Une chose qu’il faut encore remarquer sur les mots d’idée & de notion, c’est que le premier signifiant une perception considerée comme image, & le second une idée que l’esprit a lui-même formée, les idées & les notions ne peuvent appartenir qu’aux êtres qui sont capables de réflexion. Quant aux bêtes, si tant est qu’elles pensent & qu’elles ne soient point de purs automates, elles n’ont que des sensations & des perceptions ; & ce qui n’est pour elles qu’une perception, devient idée à notre égard, par la réflexion que nous faisons que cette perception représente quelque chose. Voyez tous ces mots chacun à son article.

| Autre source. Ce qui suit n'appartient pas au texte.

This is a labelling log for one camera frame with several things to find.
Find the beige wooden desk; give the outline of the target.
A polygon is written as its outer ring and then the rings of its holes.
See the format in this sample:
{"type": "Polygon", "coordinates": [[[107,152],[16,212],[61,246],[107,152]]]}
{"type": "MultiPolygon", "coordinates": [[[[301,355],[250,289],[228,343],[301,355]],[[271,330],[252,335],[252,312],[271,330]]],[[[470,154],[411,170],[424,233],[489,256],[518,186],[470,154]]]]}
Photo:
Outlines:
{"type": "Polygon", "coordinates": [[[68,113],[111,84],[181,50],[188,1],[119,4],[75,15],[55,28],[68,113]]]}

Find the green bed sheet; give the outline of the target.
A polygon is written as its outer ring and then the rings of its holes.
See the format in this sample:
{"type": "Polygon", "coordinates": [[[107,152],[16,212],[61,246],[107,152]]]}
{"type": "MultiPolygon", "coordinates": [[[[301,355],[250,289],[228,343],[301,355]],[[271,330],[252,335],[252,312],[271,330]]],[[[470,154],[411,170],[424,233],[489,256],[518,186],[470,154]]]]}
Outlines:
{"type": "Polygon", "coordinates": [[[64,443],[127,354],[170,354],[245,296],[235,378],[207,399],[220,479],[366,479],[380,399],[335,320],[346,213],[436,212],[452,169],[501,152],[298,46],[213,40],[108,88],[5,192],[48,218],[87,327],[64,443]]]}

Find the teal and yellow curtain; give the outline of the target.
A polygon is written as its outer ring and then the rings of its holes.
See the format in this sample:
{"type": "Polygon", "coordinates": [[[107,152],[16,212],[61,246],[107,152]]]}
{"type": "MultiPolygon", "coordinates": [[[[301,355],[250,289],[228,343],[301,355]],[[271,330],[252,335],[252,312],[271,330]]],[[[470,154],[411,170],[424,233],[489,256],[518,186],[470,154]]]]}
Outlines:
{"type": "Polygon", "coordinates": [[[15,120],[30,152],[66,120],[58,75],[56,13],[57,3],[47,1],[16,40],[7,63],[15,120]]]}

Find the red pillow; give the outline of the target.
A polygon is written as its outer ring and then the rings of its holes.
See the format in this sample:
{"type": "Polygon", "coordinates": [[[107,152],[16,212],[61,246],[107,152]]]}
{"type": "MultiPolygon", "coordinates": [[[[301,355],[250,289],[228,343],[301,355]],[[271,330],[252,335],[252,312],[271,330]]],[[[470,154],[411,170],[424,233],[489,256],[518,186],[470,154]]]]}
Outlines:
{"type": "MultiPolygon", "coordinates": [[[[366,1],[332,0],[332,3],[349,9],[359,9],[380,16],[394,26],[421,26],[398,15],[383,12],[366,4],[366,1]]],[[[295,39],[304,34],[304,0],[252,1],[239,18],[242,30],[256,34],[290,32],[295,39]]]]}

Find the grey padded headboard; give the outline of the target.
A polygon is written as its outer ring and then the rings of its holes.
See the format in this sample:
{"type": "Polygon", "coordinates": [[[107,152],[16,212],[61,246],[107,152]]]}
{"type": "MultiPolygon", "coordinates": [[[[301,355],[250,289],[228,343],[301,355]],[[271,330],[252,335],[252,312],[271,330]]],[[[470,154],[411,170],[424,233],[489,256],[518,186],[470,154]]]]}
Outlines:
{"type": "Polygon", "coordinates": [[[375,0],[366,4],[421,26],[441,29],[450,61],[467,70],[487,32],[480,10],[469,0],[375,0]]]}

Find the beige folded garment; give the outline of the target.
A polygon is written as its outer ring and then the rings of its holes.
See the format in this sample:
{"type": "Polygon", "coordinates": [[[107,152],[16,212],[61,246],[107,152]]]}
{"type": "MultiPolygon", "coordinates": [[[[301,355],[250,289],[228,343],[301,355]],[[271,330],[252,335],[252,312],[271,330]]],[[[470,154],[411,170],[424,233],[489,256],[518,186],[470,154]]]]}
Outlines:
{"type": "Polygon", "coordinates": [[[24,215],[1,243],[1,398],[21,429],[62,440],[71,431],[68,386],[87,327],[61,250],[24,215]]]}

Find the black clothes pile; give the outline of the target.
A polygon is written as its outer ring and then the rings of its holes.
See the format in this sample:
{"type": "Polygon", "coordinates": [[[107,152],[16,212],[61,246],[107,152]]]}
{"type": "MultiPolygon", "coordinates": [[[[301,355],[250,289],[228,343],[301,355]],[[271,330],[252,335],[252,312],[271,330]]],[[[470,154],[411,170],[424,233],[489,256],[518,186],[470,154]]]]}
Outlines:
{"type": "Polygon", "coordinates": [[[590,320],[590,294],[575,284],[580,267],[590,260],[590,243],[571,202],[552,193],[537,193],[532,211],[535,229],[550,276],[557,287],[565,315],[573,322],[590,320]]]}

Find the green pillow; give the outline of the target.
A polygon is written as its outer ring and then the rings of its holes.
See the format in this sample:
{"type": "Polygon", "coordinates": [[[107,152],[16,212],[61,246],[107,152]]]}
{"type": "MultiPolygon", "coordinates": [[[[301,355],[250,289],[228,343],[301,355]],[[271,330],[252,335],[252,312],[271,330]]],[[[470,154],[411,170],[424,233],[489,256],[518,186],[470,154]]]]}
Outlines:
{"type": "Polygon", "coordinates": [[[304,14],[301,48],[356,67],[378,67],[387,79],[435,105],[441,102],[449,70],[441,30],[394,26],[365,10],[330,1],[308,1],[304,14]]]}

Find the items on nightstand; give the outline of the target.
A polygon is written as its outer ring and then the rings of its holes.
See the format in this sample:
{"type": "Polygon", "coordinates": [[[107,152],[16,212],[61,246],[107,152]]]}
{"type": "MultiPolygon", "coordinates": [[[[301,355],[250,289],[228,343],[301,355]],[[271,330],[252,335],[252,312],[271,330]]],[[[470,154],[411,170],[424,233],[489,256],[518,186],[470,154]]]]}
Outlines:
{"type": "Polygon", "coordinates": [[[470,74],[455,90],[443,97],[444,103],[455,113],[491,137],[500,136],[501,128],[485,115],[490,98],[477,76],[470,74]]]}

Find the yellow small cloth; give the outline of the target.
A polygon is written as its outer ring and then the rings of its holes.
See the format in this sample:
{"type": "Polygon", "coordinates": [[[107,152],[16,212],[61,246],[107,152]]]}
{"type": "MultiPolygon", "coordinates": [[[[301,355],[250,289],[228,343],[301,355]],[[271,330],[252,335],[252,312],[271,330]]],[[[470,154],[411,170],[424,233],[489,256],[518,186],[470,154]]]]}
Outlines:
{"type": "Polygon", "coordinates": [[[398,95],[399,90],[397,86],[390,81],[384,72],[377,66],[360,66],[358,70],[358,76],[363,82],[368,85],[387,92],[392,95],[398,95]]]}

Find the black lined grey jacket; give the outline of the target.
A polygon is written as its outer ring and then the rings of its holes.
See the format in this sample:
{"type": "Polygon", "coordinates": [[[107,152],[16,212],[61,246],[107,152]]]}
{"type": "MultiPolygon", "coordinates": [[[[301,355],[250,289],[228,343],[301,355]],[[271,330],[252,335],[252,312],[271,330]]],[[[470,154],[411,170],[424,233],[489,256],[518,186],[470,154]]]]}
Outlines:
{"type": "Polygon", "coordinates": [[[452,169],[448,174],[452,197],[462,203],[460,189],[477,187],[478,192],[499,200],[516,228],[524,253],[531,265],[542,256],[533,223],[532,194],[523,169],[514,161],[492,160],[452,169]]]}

Pensée, Sentiment, Opinion, (Synon. Gram.) Ils sont tous les trois d’usage lorsqu’il ne s’agit que de la simple énonciation de ses idées : en ce sens, le sentiment est le plus certain ; c’est une croyance qu’on a par des raisons ou solides ou apparentes. L’opinion est la plus douteuse ; c’est un jugement qu’on fait avec quelque fondement. La pensée est moins fixe & moins assurée, elle tient de la conjecture. On dit rejetter & soutenir un sentiment, attaquer & défendre une opinion, desapprouver & justifier une pensée.

Le mot de sentiment est plus propre en fait de goût ; c’est un sentiment général qu’Homere est un excellent poëte. Le mot d’opinion convient mieux en fait de science : l’opinion commune est que le soleil est au centre du monde. Le mot de pensée se dit plus particulierement, lorsqu’il s’agit de juger des événemens des choses ou des actions des hommes ; la pensée de quelques politiques est que le moscovite trouveroit mieux ses vrais avantages du côté de l’Asie, que du côté de l’Europe.

Les sentimens sont un peu soumis à l’influence du cœur ; il n’est pas rare de les voir conformes à ceux des personnes qu’on aime. Les opinions doivent beaucoup à la prévention ; il est d’ordinaire aux écoliers de tenir celles de leurs maitres. Les pensées tiennent assez de l’imagination ; on en a souvent de chimériques. Synonymes françois. (D. J.)

Pensée, (Art orat.) La pensée en général est la représentation de quelque chose dans l’esprit, & l’expression est la représentation de la pensée par la parole.

Les pensées doivent être considérées dans l’art oratoire comme ayant deux sortes de qualités : les unes sont appellées logiques, parce que c’est la raison & le bon sens qui les exigent ; les autres sont des qualités de goût, parce que c’est le goût qui en décide. Celles-là sont la substance du discours, celles-ci en sont l’assaisonnement.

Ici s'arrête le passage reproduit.